What the task requires: Every line of the following records that includes "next" should be copied.
---- Source records
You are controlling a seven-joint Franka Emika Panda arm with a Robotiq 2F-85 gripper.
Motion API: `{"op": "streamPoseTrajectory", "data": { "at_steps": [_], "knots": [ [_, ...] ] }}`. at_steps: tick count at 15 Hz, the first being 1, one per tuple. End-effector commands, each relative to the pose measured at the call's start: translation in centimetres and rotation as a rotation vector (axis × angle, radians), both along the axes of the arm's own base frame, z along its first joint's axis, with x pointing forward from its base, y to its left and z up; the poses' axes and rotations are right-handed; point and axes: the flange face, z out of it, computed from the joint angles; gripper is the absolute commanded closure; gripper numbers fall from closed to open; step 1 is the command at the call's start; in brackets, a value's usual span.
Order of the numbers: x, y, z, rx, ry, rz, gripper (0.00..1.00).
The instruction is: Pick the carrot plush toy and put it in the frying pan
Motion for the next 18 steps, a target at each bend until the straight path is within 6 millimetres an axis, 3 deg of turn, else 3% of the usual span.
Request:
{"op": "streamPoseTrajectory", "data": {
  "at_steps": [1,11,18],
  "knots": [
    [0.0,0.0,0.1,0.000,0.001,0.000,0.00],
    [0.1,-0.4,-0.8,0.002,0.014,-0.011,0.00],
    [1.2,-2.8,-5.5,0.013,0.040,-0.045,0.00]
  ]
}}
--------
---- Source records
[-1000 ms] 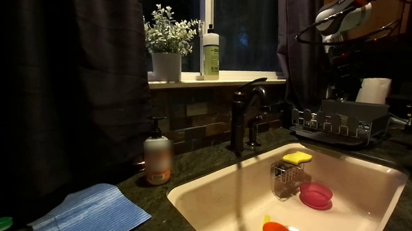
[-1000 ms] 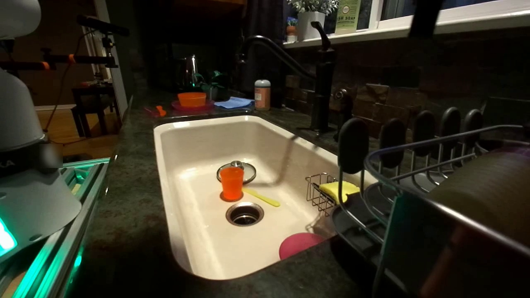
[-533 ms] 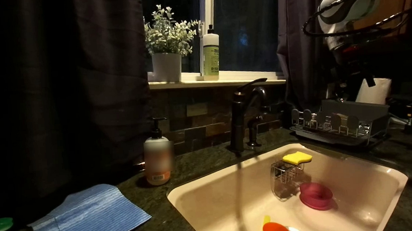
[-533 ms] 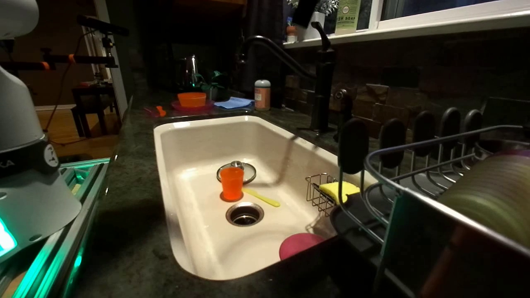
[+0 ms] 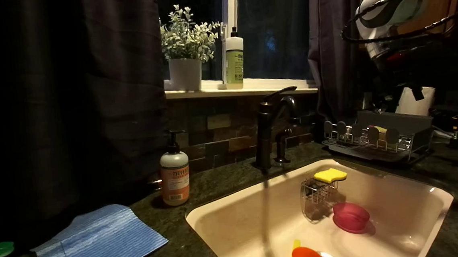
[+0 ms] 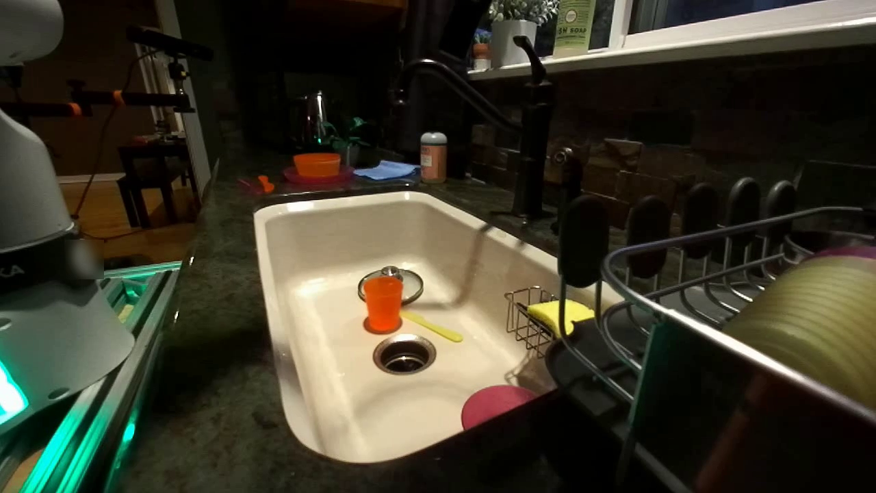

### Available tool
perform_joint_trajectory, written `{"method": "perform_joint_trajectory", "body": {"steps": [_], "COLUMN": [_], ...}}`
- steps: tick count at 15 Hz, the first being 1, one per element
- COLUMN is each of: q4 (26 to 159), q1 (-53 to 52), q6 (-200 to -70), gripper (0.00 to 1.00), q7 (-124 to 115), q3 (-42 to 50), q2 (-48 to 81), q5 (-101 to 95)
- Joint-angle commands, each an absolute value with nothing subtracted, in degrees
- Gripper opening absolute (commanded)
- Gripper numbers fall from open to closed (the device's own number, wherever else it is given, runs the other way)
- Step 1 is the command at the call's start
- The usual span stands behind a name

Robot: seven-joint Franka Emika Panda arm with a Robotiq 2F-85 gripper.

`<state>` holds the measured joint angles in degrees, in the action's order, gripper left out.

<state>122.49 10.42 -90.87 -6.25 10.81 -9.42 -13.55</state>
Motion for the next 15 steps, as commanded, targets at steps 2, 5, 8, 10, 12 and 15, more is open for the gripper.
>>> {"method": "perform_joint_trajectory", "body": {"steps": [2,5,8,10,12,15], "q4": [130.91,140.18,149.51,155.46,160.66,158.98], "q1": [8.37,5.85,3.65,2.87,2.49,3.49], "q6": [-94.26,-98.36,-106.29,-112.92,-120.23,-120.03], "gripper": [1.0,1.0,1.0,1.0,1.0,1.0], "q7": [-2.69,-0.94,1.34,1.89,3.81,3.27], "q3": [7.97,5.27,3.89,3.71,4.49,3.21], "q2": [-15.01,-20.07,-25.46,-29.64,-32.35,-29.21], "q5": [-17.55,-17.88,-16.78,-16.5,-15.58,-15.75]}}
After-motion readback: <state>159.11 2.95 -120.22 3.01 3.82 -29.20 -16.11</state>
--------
Response:
Motion for the next 18 steps, a target at each bend until the straight path is within 6 millimetres an axis, 3 deg of turn, else 3% of the usual span.
Motion for the next 15 steps, as commanded, targets at steps 2, 5, 8, 10, 12 and 15, more is open for the gripper.

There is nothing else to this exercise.